TO DO:
Write the listing out again, all of it, word for word.

═══ DATA FOR REVIEW

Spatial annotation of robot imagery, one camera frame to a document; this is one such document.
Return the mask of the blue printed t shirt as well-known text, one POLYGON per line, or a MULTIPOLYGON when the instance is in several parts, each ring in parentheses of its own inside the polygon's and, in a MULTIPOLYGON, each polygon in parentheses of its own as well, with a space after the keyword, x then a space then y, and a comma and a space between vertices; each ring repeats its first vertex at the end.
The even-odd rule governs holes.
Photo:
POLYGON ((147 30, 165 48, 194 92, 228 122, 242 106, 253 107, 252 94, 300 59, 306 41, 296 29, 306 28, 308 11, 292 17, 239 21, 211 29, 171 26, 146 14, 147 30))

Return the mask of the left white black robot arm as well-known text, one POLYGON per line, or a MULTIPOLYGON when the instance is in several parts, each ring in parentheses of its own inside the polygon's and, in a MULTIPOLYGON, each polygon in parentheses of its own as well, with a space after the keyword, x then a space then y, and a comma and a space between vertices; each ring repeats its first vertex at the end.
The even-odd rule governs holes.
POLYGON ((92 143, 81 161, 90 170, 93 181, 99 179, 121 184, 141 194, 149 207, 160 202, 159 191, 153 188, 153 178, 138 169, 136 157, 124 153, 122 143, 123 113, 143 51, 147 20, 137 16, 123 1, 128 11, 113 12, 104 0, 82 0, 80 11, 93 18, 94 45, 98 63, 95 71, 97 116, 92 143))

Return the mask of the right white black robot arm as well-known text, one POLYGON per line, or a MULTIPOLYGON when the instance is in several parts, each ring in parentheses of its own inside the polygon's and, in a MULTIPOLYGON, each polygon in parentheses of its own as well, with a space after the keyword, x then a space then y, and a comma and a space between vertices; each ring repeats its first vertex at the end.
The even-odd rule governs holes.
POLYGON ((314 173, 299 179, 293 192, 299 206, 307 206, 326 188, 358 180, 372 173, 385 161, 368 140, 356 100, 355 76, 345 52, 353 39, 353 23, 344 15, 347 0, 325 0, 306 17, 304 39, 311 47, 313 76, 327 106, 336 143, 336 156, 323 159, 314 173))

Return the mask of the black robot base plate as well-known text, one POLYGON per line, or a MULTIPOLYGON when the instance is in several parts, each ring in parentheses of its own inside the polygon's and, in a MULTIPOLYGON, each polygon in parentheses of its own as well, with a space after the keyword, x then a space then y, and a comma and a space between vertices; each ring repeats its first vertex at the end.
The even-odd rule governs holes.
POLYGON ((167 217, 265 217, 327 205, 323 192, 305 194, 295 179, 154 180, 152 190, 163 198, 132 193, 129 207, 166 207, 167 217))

══════

ANSWER:
Spatial annotation of robot imagery, one camera frame to a document; this is one such document.
Return the mask of the blue printed t shirt as well-known text, one POLYGON per line, or a MULTIPOLYGON when the instance is in several parts, each ring in parentheses of its own inside the polygon's and, in a MULTIPOLYGON, each polygon in parentheses of its own as well, with a space after the keyword, x then a space then y, and a comma and a space between vertices; each ring repeats its first vertex at the end.
The even-odd rule governs holes.
Photo:
POLYGON ((147 30, 165 48, 194 92, 228 122, 242 106, 253 107, 252 94, 300 59, 306 41, 296 29, 306 28, 308 11, 292 17, 239 21, 211 29, 171 26, 146 14, 147 30))

Return the mask of the left white black robot arm as well-known text, one POLYGON per line, or a MULTIPOLYGON when the instance is in several parts, each ring in parentheses of its own inside the polygon's and, in a MULTIPOLYGON, each polygon in parentheses of its own as well, with a space after the keyword, x then a space then y, and a comma and a space between vertices; each ring repeats its first vertex at the end.
The even-odd rule governs holes.
POLYGON ((92 143, 81 161, 90 170, 93 181, 99 179, 121 184, 141 194, 149 207, 160 202, 159 191, 153 188, 153 178, 138 169, 136 157, 124 153, 122 143, 123 113, 143 51, 147 20, 137 16, 123 1, 128 11, 113 12, 104 0, 82 0, 80 11, 93 18, 94 45, 98 63, 95 71, 97 116, 92 143))

Return the mask of the right white black robot arm as well-known text, one POLYGON per line, or a MULTIPOLYGON when the instance is in several parts, each ring in parentheses of its own inside the polygon's and, in a MULTIPOLYGON, each polygon in parentheses of its own as well, with a space after the keyword, x then a space then y, and a comma and a space between vertices; each ring repeats its first vertex at the end.
The even-odd rule governs holes.
POLYGON ((314 173, 299 179, 293 192, 299 206, 307 206, 326 188, 358 180, 372 173, 385 161, 368 140, 356 100, 355 76, 345 52, 353 39, 353 23, 344 15, 347 0, 325 0, 306 17, 304 39, 311 47, 313 76, 327 106, 336 143, 336 156, 323 159, 314 173))

Return the mask of the black robot base plate as well-known text, one POLYGON per line, or a MULTIPOLYGON when the instance is in several parts, each ring in parentheses of its own inside the polygon's and, in a MULTIPOLYGON, each polygon in parentheses of its own as well, with a space after the keyword, x then a space then y, and a comma and a space between vertices; each ring repeats its first vertex at the end.
The even-odd rule governs holes.
POLYGON ((167 217, 265 217, 327 205, 323 192, 305 194, 295 179, 154 180, 152 190, 163 198, 132 193, 129 207, 166 207, 167 217))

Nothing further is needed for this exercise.